→ **Exercise aim**: Copy nothing but the lines below, from the one with "Could you please locate the beige" through the one with "Could you please locate the pink", exactly as written; no pictures should appear.

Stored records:
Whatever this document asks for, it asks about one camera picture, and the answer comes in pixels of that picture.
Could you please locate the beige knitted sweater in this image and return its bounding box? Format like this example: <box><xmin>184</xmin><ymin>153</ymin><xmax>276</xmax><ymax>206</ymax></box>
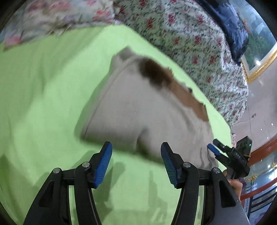
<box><xmin>81</xmin><ymin>47</ymin><xmax>218</xmax><ymax>170</ymax></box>

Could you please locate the right hand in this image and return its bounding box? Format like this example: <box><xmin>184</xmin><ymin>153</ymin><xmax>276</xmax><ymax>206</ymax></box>
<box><xmin>222</xmin><ymin>170</ymin><xmax>243</xmax><ymax>202</ymax></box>

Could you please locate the red wooden furniture edge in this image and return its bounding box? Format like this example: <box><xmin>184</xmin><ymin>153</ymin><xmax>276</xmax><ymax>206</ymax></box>
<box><xmin>241</xmin><ymin>136</ymin><xmax>276</xmax><ymax>200</ymax></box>

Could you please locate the light green bed sheet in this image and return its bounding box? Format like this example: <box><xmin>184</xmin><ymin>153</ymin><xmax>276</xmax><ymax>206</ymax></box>
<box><xmin>1</xmin><ymin>25</ymin><xmax>231</xmax><ymax>224</ymax></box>

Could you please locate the gold framed picture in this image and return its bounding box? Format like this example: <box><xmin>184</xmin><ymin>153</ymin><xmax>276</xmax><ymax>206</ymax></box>
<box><xmin>240</xmin><ymin>12</ymin><xmax>276</xmax><ymax>83</ymax></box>

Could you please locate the red rose floral quilt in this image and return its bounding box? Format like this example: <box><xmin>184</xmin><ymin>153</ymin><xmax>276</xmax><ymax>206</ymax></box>
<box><xmin>117</xmin><ymin>1</ymin><xmax>248</xmax><ymax>127</ymax></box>

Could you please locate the dark blue garment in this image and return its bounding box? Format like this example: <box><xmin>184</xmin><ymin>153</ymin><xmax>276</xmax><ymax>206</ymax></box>
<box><xmin>197</xmin><ymin>0</ymin><xmax>249</xmax><ymax>65</ymax></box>

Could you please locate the pink floral ruffled pillow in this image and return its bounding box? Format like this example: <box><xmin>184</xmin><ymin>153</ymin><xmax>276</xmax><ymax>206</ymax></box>
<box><xmin>1</xmin><ymin>1</ymin><xmax>120</xmax><ymax>49</ymax></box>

→ **Solution**:
Could you please locate the beige knitted sweater in this image and return its bounding box? Format like this example: <box><xmin>184</xmin><ymin>153</ymin><xmax>276</xmax><ymax>206</ymax></box>
<box><xmin>81</xmin><ymin>47</ymin><xmax>218</xmax><ymax>170</ymax></box>

Could you please locate the right hand in this image and return its bounding box? Format like this example: <box><xmin>184</xmin><ymin>153</ymin><xmax>276</xmax><ymax>206</ymax></box>
<box><xmin>222</xmin><ymin>170</ymin><xmax>243</xmax><ymax>202</ymax></box>

Could you please locate the red wooden furniture edge in this image and return its bounding box? Format like this example: <box><xmin>184</xmin><ymin>153</ymin><xmax>276</xmax><ymax>206</ymax></box>
<box><xmin>241</xmin><ymin>136</ymin><xmax>276</xmax><ymax>200</ymax></box>

Could you please locate the light green bed sheet in this image and return its bounding box? Format like this example: <box><xmin>184</xmin><ymin>153</ymin><xmax>276</xmax><ymax>206</ymax></box>
<box><xmin>1</xmin><ymin>25</ymin><xmax>231</xmax><ymax>224</ymax></box>

Could you please locate the gold framed picture in this image and return its bounding box? Format like this example: <box><xmin>184</xmin><ymin>153</ymin><xmax>276</xmax><ymax>206</ymax></box>
<box><xmin>240</xmin><ymin>12</ymin><xmax>276</xmax><ymax>83</ymax></box>

Could you please locate the red rose floral quilt in this image and return its bounding box? Format like this example: <box><xmin>184</xmin><ymin>153</ymin><xmax>276</xmax><ymax>206</ymax></box>
<box><xmin>117</xmin><ymin>1</ymin><xmax>248</xmax><ymax>127</ymax></box>

Could you please locate the dark blue garment in this image and return its bounding box? Format like this example: <box><xmin>184</xmin><ymin>153</ymin><xmax>276</xmax><ymax>206</ymax></box>
<box><xmin>197</xmin><ymin>0</ymin><xmax>249</xmax><ymax>65</ymax></box>

Could you please locate the pink floral ruffled pillow in this image and return its bounding box? Format like this example: <box><xmin>184</xmin><ymin>153</ymin><xmax>276</xmax><ymax>206</ymax></box>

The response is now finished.